(Supplied material)

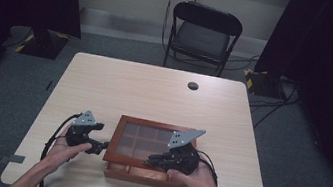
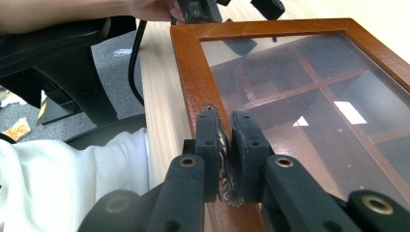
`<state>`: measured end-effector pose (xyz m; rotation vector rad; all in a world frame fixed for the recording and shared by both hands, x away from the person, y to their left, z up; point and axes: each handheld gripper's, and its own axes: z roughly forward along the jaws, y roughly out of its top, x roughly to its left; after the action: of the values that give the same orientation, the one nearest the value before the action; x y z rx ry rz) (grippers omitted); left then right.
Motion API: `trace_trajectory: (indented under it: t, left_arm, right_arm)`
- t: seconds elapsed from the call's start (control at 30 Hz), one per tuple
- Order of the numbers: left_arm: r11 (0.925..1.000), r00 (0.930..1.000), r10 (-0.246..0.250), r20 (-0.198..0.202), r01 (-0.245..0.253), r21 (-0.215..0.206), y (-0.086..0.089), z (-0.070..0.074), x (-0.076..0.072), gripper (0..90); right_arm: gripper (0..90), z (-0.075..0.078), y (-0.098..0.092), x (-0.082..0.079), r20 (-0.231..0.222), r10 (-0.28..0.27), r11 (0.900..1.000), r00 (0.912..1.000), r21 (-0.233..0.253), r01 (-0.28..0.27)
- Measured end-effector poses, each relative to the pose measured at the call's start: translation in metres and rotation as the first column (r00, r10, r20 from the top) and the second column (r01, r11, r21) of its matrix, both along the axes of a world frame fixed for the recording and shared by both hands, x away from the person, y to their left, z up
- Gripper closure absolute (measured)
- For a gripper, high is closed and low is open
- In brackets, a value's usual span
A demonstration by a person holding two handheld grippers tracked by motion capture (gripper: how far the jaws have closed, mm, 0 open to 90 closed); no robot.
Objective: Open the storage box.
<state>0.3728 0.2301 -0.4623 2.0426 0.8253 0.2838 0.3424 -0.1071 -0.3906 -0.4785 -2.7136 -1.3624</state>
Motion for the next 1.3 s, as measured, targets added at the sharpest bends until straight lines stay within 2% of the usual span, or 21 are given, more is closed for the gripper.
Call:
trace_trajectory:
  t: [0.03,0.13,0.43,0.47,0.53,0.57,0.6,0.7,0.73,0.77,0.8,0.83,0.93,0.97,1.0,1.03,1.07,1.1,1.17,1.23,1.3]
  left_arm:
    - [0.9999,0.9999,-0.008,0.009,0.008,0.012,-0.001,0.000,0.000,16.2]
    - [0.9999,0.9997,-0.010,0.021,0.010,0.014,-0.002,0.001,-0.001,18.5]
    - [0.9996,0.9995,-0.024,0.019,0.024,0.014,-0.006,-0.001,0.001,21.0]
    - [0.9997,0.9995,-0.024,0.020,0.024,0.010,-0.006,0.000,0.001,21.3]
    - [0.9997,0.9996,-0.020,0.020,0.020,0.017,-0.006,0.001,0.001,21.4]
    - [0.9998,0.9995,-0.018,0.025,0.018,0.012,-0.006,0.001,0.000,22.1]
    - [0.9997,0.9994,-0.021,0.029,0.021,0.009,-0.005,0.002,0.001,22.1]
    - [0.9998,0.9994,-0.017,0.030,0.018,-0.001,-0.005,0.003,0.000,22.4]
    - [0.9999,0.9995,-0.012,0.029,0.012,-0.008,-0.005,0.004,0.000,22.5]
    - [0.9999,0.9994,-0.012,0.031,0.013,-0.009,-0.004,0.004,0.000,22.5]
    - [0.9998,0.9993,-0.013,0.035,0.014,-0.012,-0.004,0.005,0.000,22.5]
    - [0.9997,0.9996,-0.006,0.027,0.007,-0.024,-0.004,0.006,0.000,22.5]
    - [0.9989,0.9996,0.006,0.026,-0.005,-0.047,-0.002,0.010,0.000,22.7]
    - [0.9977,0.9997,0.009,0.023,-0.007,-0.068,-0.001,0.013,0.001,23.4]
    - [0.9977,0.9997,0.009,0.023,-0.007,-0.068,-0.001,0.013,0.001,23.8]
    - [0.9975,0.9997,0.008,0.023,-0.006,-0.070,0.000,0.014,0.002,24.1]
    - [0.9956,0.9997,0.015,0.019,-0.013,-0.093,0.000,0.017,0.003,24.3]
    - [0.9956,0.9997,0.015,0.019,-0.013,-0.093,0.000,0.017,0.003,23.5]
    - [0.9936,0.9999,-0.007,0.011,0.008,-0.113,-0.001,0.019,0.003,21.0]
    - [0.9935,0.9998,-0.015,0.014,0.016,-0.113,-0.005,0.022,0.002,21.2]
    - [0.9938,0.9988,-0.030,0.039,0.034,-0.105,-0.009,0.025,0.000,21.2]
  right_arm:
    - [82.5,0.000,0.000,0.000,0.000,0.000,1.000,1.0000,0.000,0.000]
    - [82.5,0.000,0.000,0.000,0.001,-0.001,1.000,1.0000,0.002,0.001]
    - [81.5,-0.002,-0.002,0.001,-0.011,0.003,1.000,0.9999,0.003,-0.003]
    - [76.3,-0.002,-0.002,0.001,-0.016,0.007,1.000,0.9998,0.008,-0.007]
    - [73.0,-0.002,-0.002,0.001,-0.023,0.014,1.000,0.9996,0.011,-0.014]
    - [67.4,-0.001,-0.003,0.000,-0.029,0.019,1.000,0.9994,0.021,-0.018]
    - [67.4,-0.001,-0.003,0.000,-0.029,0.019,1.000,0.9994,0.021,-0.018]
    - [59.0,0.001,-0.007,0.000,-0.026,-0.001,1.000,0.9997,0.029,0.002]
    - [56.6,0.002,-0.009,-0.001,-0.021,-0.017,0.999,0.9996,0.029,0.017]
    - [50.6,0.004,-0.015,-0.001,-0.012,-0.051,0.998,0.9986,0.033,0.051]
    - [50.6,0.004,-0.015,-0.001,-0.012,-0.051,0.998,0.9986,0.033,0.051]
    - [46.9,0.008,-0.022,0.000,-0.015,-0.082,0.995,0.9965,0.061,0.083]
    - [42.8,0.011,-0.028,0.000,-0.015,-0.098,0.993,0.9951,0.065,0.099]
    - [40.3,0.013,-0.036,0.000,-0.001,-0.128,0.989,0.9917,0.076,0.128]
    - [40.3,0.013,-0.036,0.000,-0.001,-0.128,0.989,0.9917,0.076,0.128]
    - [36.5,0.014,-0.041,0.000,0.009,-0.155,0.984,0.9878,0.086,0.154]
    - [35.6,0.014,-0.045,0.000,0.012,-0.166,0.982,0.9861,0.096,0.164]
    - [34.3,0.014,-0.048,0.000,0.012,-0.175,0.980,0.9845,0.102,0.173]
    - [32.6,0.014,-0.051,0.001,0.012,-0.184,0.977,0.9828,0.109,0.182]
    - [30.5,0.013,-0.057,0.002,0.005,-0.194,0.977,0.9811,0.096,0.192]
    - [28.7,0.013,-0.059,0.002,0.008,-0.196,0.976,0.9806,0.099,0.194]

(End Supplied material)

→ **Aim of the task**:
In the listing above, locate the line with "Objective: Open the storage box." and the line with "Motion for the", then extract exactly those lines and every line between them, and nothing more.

→ **Answer box**:
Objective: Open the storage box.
<state>0.3728 0.2301 -0.4623 2.0426 0.8253 0.2838 0.3424 -0.1071 -0.3906 -0.4785 -2.7136 -1.3624</state>
Motion for the next 1.3 s, as measured, targets added at the sharpest bends until straight lines stay within 2% of the usual span, or 21 are given, more is closed for the gripper.

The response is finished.